Sanctions : l'économie russe "paralysée" selon l'université américaine Yale

Par latribune.fr  |   |  670  mots
Selon l'étude de Yale, une école de management très proche des cercles du pouvoir américains, l'économie russe subit une hémorragie de capitaux et de technologies occidentales. (Crédits : EVGENIA NOVOZHENINA)
La faculté américaine de Yale se penche sur la réalité de l'économie russe après six mois de sanctions qui ont coupé les relations économiques avec l'Occident, à l'exception des hydrocarbures. Son rapport explique que "les départs des entreprises et les sanctions paralysent l'économie russe, à court et à long terme". Une hémorragie que le Kremlin tente de compenser par un discours officiel optimiste et des dépenses budgétaires massives.

À quel point les sanctions occidentales décrétées contre la Russie pénalisent-elles son économie ? La question occupe de nombreux responsables politiques et économistes occidentaux.  L'université américaine de Yale tente d'y apporter une réponse. Cette fac prestigieuse de la côte Est dévoile une étude qui affirme que les conséquences sur l'économie russe sont bien plus lourdes que ce que déclarent les chiffres officiels.
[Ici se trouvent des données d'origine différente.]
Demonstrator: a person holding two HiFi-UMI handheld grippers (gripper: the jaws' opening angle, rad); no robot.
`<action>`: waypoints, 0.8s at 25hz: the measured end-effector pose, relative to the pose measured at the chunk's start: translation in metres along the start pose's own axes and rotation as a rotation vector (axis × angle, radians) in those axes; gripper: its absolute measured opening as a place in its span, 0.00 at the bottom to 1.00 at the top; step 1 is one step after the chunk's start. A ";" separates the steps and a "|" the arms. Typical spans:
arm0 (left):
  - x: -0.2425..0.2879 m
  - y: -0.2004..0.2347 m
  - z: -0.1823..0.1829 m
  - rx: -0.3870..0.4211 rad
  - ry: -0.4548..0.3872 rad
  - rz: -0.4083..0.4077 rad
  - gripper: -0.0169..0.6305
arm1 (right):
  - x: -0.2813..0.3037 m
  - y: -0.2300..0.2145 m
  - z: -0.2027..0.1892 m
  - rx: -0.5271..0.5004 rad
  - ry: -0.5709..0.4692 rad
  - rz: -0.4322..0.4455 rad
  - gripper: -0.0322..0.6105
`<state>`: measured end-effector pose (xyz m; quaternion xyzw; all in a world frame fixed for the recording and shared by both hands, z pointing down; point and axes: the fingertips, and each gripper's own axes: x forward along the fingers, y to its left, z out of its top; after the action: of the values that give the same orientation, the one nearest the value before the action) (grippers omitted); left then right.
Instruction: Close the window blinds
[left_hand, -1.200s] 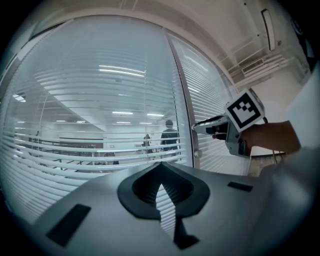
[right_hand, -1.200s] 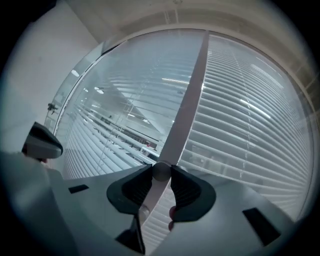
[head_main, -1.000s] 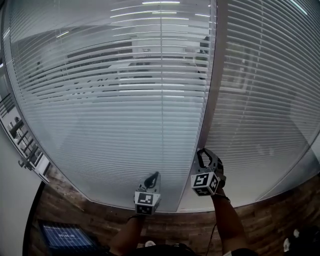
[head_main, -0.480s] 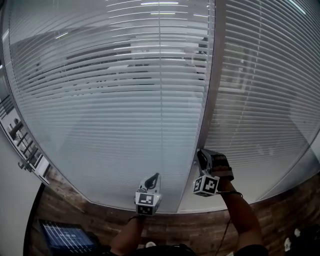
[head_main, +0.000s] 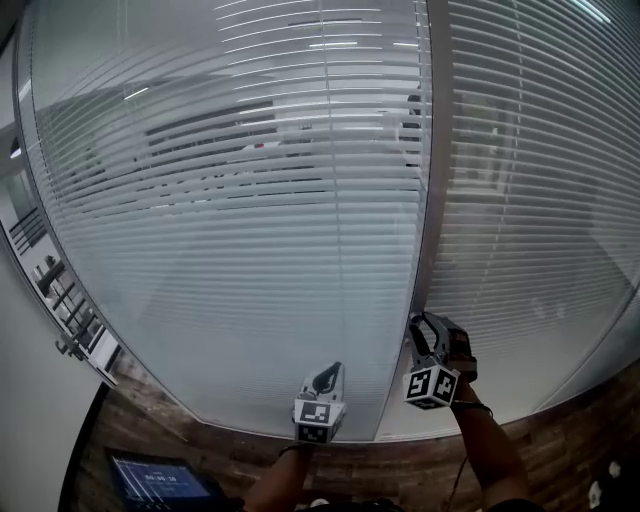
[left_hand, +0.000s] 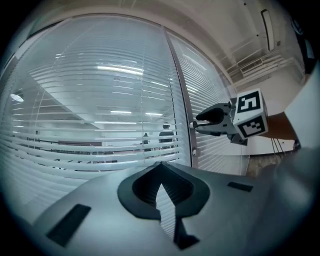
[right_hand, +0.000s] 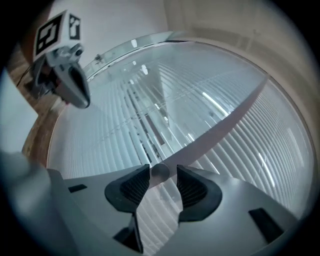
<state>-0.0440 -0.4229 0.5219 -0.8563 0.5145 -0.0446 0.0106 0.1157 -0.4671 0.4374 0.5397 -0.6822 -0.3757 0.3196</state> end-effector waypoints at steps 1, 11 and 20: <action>0.000 0.001 0.000 0.000 -0.001 0.003 0.03 | -0.001 -0.003 0.000 0.127 -0.010 -0.005 0.28; 0.000 0.004 0.003 0.020 -0.003 0.006 0.03 | 0.009 -0.010 -0.014 0.851 -0.015 0.007 0.28; -0.007 0.007 -0.002 0.015 0.011 0.013 0.03 | 0.009 -0.007 -0.013 0.893 -0.028 -0.012 0.24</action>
<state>-0.0531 -0.4200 0.5230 -0.8526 0.5197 -0.0532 0.0145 0.1280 -0.4794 0.4388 0.6234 -0.7788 -0.0536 0.0438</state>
Les auteurs de l'étude, issus du département de management de Yale, considèrent que dans le discours officiel russe "un récit commun a émergé". Selon ce récit, la consommation et l'appareil productif russe résisteraient de façon robuste aux sanctions, tandis qu'« une guerre d'usure économique (...) fait des ravages à l'Ouest, étant donné la supposée résilience voire prospérité de l'économie russe ».

"C'est tout simplement faux", affirment les professeurs de l'École de management de Yale. D'après eux, le président Poutine et son administration ne publient que des "statistiques sélectionnées".

Discours officiel et stimulus budgétaire

Dans les faits, "les départs des entreprises et les sanctions paralysent l'économie russe, à court et à long terme" d'après Yale, qui a mené au préalable un travail minutieux de recensement des départs, ou maintiens, d'entreprises étrangères du marché russe, pays par pays, groupe par groupe.

Sous la pression politique de leur gouvernement, de nombreuses grandes entreprises ont gelé ou bradé leurs actifs en Russie, comme le français Renault pour qui ce marché était stratégique. Conséquence directe de ces retraits massifs de capitaux, de salariés et d'usines étrangères, l'approvisionnement du pays en marchandises et en matières premières devient difficile, jusqu'à manquer de certaines technologies cruciales comme des turbines pour ses gazoducs.

Yale dresse ainsi un tableau très sombre. "Malgré les illusions d'autosuffisance et de substitution des importations (...), la production intérieure russe s'est complètement arrêtée et n'a pas la capacité de remplacer les entreprises, les produits et les talents perdus", souligne le rapport qui évalue la part de ces entreprises parties à "environ 40% du PIB, annulant la quasi-totalité des trois décennies d'investissements étrangers".

L'étude se penche sur les stratégies de riposte mise en place par Moscou pour éviter un chaos économique. Le Kremlin procède notamment "à une intervention budgétaire et monétaire insoutenable" à long-terme pour des finances publiques "dans une situation bien plus désespérée que ce qui est admis".

L'improbable pivot vers la Chine

Se pose aussi la question du "pivot vers la Chine" brandi par Vladimir Poutine pour compenser la perte des liens avec l'Occident. Poutine s'est ostensiblement rapproché de Xi Jinping avant l'invasion de l'Ukraine. Cette option d'une bascule de la Russie vers l'économie chinoise relève d' "hypothèses optimistes irréalistes" à en croire l'étude de Yale, tant les relations économiques avec le colosse chinois sont déséquilibrées.

"La Russie représente un partenaire commercial mineur pour la Chine, (...) et la plupart des entreprises chinoises ne peuvent pas risquer d'enfreindre les sanctions américaines", précisent les auteurs, qui jugent aussi que les groupes chinois "manquent en amont de nombreuses technologies nécessaires pour maintenir et entretenir l'approvisionnement pétrolier et gazier russe".

L'enquête de Yale tente ainsi de percer à jour la situation économique russe, dont les rares échos en dehors des médias russes viennent d'institutions internationales. Le Fonds monétaire international (FMI) anticipe que la Russie s'en sorte mieux que prévu avec un recul du PIB de 6% en 2022, alors qu'il misait sur un plongeon de 8,5% en avril.

Aussi exhaustif et argumenté soit-il, il convient de noter que le travail de Yale sur l'économie russe provient d'une grande université de la côté Est, très proche des cercles de pouvoir américains dont une grande partie ont étudié sur ses bancs.